What charges might you face?
Per criminal law, in California, there are two different charges you can face if you are arrested for being impaired while driving. They include the following:
- Driving under the influence, or DUI: A police officer can charge you with a DUI if they believe you were driving unsafely, especially if you failed the field sobriety test. Your blood alcohol concentration or BAC doesn’t even have to be over the legal limit of 0.08 to receive this charge. If you are impaired due to alcohol or drugs and are operating your vehicle in an unsafe manner, you can be charged and arrested.
- Driving with a BAC over 0.08: You can be charged with driving with a BAC of 0.08 or higher.
What circumstances can exacerbate your charges?
Criminal law determines that you can face harsher penalties based on certain circumstances being in place at the time of your offense. The following can exacerbate your charges:
- Your BAC was 0.15 or higher.
- You were driving with a minor younger than 14 as a passenger.
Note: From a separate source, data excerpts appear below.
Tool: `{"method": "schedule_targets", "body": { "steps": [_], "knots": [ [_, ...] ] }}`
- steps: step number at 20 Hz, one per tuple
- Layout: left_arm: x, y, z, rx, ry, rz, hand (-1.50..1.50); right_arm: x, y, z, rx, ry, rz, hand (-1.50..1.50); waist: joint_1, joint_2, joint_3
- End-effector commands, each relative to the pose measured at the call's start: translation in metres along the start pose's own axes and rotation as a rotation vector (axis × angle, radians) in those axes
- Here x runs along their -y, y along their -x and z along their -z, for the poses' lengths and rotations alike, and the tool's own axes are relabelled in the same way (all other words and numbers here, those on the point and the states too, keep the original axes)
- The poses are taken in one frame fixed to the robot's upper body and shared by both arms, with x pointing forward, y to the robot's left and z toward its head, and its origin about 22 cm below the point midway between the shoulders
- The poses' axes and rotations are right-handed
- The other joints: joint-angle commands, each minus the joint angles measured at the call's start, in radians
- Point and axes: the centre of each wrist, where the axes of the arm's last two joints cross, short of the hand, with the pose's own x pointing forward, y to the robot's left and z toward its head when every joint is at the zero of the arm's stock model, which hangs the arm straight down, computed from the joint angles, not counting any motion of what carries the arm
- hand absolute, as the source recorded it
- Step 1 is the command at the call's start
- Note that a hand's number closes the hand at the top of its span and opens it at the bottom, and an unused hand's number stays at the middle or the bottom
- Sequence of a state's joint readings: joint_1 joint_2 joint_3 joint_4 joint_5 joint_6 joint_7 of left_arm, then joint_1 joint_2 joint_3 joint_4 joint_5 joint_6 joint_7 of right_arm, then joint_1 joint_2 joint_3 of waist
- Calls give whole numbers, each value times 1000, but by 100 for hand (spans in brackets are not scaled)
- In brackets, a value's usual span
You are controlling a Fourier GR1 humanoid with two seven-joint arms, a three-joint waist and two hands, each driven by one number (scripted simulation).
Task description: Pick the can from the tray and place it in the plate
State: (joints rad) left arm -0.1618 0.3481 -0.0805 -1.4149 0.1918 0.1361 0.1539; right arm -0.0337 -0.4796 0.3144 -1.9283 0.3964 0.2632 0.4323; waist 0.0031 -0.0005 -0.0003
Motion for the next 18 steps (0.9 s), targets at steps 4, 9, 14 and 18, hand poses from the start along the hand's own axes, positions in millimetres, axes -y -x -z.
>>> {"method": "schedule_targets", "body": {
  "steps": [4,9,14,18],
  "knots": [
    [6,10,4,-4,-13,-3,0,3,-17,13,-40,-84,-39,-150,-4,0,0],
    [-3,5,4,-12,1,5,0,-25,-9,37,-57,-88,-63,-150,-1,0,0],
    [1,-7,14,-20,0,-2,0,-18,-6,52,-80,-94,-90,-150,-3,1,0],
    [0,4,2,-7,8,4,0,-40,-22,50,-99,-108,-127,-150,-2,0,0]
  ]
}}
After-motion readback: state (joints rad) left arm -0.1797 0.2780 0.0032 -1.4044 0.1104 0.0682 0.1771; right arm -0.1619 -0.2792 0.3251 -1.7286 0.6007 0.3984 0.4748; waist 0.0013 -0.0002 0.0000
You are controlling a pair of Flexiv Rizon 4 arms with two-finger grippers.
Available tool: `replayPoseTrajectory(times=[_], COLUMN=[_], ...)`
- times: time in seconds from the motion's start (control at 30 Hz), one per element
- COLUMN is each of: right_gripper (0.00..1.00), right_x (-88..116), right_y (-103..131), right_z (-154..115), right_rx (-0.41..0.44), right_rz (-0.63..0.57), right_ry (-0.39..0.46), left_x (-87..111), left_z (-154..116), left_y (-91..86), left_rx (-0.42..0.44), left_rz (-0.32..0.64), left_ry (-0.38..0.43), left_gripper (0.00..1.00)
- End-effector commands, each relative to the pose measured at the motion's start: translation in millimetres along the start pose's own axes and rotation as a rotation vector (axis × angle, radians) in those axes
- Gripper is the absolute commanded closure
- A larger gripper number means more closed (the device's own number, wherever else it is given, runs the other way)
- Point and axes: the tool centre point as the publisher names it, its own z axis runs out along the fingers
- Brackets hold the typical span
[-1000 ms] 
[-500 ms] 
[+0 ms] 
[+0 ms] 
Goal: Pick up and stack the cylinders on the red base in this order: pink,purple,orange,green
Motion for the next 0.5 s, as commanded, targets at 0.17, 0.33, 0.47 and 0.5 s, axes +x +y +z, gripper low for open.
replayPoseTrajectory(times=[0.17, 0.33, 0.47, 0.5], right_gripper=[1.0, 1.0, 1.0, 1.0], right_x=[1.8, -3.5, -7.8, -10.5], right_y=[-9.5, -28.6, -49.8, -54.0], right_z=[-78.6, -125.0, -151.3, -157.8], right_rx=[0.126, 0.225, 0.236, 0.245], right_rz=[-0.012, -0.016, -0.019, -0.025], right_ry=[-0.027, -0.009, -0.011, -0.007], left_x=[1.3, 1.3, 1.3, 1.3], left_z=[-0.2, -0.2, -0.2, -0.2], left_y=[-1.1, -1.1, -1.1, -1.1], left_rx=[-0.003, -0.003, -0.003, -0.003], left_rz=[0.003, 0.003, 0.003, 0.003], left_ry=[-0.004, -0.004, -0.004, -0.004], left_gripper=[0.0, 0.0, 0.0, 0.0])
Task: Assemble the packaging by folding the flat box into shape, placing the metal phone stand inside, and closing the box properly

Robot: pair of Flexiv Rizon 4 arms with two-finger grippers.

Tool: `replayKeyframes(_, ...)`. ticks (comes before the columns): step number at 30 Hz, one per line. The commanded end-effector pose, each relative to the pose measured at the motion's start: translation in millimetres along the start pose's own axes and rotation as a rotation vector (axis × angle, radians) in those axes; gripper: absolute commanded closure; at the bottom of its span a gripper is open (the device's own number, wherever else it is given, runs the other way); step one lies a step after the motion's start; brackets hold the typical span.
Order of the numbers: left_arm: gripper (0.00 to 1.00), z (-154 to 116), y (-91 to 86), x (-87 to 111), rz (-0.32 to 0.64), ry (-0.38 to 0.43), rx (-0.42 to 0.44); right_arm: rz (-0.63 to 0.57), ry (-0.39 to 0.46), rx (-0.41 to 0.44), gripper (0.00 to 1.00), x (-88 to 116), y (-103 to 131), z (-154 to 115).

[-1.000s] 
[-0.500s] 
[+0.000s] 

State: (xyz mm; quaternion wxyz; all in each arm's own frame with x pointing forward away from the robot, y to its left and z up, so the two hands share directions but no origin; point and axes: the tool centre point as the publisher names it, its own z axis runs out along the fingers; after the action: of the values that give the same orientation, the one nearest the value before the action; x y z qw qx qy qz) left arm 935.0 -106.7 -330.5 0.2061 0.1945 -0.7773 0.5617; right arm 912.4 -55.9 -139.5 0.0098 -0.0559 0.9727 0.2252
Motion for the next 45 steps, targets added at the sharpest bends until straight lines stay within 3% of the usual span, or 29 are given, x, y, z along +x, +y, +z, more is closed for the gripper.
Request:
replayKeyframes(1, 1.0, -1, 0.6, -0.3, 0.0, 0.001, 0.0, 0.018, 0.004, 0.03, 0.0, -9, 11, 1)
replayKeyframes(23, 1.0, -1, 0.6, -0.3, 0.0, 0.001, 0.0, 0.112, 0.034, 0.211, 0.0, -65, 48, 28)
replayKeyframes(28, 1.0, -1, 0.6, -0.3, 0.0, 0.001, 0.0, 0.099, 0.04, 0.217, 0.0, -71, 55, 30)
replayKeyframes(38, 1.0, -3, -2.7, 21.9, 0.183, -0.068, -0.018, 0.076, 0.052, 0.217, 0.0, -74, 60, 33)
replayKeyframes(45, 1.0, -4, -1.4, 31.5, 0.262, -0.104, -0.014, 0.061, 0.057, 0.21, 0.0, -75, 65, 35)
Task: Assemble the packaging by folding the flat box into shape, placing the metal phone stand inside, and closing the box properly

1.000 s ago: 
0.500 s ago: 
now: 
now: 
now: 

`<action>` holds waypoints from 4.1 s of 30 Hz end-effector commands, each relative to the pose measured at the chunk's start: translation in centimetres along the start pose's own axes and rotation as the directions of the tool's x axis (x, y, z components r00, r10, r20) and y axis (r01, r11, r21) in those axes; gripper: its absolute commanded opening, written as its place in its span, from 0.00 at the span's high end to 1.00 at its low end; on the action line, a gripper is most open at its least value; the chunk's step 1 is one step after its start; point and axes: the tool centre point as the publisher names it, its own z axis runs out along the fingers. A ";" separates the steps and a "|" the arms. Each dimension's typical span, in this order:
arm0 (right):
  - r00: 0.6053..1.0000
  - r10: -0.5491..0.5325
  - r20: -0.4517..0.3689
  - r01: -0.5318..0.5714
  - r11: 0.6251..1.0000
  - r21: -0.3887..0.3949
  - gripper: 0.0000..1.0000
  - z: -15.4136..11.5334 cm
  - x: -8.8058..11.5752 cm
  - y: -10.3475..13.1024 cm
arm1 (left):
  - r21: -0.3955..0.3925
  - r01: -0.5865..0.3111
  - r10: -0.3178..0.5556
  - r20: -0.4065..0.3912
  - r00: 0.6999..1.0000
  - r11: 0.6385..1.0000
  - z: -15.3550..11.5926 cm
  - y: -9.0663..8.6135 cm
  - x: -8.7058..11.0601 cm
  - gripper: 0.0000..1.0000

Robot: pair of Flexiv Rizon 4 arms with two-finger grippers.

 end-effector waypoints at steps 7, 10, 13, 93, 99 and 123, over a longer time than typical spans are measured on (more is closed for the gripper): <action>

- You were driving recklessly and traveling 20 to 30 miles per hour over the legal speed limit.
- You’re under 21 years old and driving with any alcohol content.
You can be charged with a felony if you’ve had a prior DUI or you caused injuries or death. If you have had three DUI or “wet reckless” convictions within the past 10 years, that could also result in felony charges.
What can happen during your case?
Negotiations can occur during the pretrial conference. This happens during arraignment if you face misdemeanor charges. However, if you’re facing felony charges, it occurs before the preliminary hearing.
The preliminary hearing occurs within 10 days of arraignment and is done to show there’s probable cause. Witnesses will testify during this time. If you face arraignment, it lets you learn the charges against you. The case typically goes to trial within 15 days after the preliminary hearing.
During the trial, the prosecution must prove your guilt beyond a reasonable doubt to get a conviction. If the jury finds you guilty, the judge will issue a sentence, which may include a fine, probation and a treatment program. You may also face prison time.
Your driver’s license is also suspended if you’re found guilty of a DUI. If it’s a first offense, it will be for six months. With a second offense, the suspension is two years.
DUI charges should be taken very seriously. You can face harsh penalties, so it’s important to present strong evidence to avoid a conviction.